Boxing has seen a wave of incredible talents arise out of Russia and the eastern European nations in the last five years. Vasyl Lomachenko, Gennady Golovkin, Sergey Kovalev and Artur Beterbiev have electrified boxing with their sensational skills and talents.
It suddenly appears that tennis could be on the verge of a similar Russian revolution, with a brigade of young male players apparently on the verge of becoming elite players.
Nineteen year old Alexander Zverev (based in Germany) is the most popular of the young Russians, already with an ATP title (St.Petersburg) under his belt, a top 20 ranking, and several stunning performances against the ATP elite. The likes of Rafael Nadal, John McEnroe and Roger Federer have already praised Zverev as a future No. 1 player and major title winner.
Following closely behind the lead of Zverev are two other very impressive, hard-hitting prospects who are both arresting a lot of attention with their heavy hitting and quality results.
Karen Khachanov is 20-years-old and ranked around 50 in the world. Double K names Del Potro and Safin as his tennis idols and he has shown a similar extraordinary ball striking capability that has already garnered an ATP singles title (Chengdu) and thirteen match wins last year. Khachanov has wins over Viktor Troicki, Roberto Bautista-Agut, Janko Tipsarevic, Alberto Ramos-Vinolas, Sergey Stakhovsky and also a junior Roland Garros win over Nick Kyrgios in 2013.
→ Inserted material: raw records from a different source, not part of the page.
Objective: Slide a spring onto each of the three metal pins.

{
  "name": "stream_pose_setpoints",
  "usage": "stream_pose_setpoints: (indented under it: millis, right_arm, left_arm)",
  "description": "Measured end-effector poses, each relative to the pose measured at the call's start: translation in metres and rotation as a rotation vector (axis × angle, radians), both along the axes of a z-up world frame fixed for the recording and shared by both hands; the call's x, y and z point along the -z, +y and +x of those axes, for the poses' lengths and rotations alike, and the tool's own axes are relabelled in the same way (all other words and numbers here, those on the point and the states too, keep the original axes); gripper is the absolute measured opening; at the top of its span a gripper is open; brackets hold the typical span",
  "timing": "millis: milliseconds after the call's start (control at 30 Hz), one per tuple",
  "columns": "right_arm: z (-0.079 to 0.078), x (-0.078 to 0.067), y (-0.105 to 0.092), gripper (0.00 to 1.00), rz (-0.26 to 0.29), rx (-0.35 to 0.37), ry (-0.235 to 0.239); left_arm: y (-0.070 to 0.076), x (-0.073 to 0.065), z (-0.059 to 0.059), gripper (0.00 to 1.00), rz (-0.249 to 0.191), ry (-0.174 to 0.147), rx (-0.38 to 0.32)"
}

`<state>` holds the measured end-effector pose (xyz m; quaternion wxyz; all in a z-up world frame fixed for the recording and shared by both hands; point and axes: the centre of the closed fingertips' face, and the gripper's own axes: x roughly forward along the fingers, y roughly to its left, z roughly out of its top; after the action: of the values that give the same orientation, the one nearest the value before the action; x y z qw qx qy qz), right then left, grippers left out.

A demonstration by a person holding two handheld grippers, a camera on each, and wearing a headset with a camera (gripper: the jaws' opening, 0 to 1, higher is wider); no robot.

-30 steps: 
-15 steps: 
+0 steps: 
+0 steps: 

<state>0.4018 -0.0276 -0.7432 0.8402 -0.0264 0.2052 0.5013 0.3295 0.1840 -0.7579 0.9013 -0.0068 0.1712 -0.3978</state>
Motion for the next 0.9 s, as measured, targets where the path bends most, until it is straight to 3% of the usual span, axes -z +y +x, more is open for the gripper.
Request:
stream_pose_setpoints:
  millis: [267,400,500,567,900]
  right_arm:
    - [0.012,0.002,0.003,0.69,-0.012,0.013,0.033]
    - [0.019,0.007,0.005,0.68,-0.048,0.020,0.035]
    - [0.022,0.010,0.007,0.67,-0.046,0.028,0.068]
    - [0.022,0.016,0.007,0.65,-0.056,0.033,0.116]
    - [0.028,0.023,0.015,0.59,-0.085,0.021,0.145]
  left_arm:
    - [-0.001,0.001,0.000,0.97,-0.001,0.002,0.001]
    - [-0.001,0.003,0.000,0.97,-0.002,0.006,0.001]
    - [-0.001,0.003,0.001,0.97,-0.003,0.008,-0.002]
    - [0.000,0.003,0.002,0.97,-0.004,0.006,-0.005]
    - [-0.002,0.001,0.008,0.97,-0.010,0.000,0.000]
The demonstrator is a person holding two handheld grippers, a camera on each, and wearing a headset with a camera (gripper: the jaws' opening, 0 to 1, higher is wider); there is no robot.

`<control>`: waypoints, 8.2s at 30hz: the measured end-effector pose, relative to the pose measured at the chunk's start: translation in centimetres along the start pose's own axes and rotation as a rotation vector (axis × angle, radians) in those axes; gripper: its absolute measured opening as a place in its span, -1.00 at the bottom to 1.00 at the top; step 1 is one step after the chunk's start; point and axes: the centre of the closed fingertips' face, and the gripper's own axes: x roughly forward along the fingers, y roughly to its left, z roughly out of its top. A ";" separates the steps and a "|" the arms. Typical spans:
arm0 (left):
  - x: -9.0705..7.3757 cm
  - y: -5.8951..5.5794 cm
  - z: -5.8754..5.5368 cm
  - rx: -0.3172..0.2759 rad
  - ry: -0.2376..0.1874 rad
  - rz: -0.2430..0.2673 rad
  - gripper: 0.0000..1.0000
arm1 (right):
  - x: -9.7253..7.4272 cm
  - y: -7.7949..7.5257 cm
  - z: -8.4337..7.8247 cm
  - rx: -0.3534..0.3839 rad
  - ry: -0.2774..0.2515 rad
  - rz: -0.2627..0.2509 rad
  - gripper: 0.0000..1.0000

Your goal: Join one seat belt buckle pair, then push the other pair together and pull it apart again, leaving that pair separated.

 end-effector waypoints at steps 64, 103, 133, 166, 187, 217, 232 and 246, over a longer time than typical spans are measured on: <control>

Another player who has emerged in recent months is Daniil Medvedev, who cracked the top 100 late last year. Medvedev earned his first ATP points as a fifteen year old in 2011 by qualifying at a Moscow Futures. But this year Medvedev has made a giant leap, winning a set from Novak Djokovic in Davis Cup last week before retiring later in the match with cramps. Medvedev showed that fine result was no fluke by dominating Fernando Verdasco yesterday in Montpelier 63 63. The spectacular Medvedev showed everything against the Spanish veteran lefty, including firing winners off both wings, accurate service winners, and deft touch on volleys, drops shots and also swing volleys. Also Medvedev had a natural cool on the court, looking perfectly comfortable with the pressure. It was Verdasco who showed constant facial expressions of discomfort and pressure.
Based in France (he speaks Russian, English and French), Medvedev (no relation for former Roland Garros finalist Andrei Medvedev) is coached by Jean-Rene Lisnard, a former ATP pro from France, Gilles Cervara and a former top ranked junior Julien Jeanpierre. Already, Medvedev has career wins over Kukushkin, Troicki, Kozlov (at Wimbledon qualies last year), Zeballos and a junior win at Prato over Alexander Zverev.
All three of these mighty Russians look like possible, if not probable, top ten players – and that may be making a conservative estimate of their potentials.
Slightly behind this talented trio is another highly-touted Russian – Andrey Rublev. This nineteen-year-old first emerged two years ago in 2015 where as a wildcard, Rublev beat Pablo Carreno-Busta in Miami in three sets. Then at 2015 US Open Rublev lost in four sets to Kevin Anderson. Rublev posted an 8-13 ATP Tour record in 2015 but regressed last year with a 3-5 record, though his ranking actually climbed last year (174-156) despite falling outside the top 200 for seven weeks.
Rublev won his first ATP title – in doubles in 2015 – while paired with Dmitry Tursunov in Moscow (youngest ATP doubles winner since Nadal in 2004 in Chennai). Another career highlight for Rublev was clinching a 3-2 Davis Cup win for Russia vs Spain by beating no. 32 Pablo Andujar in 2015 Group 1. Rublev also has ITF junior wins over Hyeon Chung, Taylor Fritz, Stefan Kozlov, Quentin Halys, Tommy Paul, Noah Rubin, Alexander Zverev and Stefano Tsitsipas.
We all know the United States, Canada, Australia are looking very strong right now with excellent foundations of NEXT GEN players steadily rising up the ranks. But Russia, though not nearly as ballyhooed, could wind up in the mix or perhaps even, with Medvedev, Rublev and Khachanov continuing their fine play, as the leading tennis nation in a few years.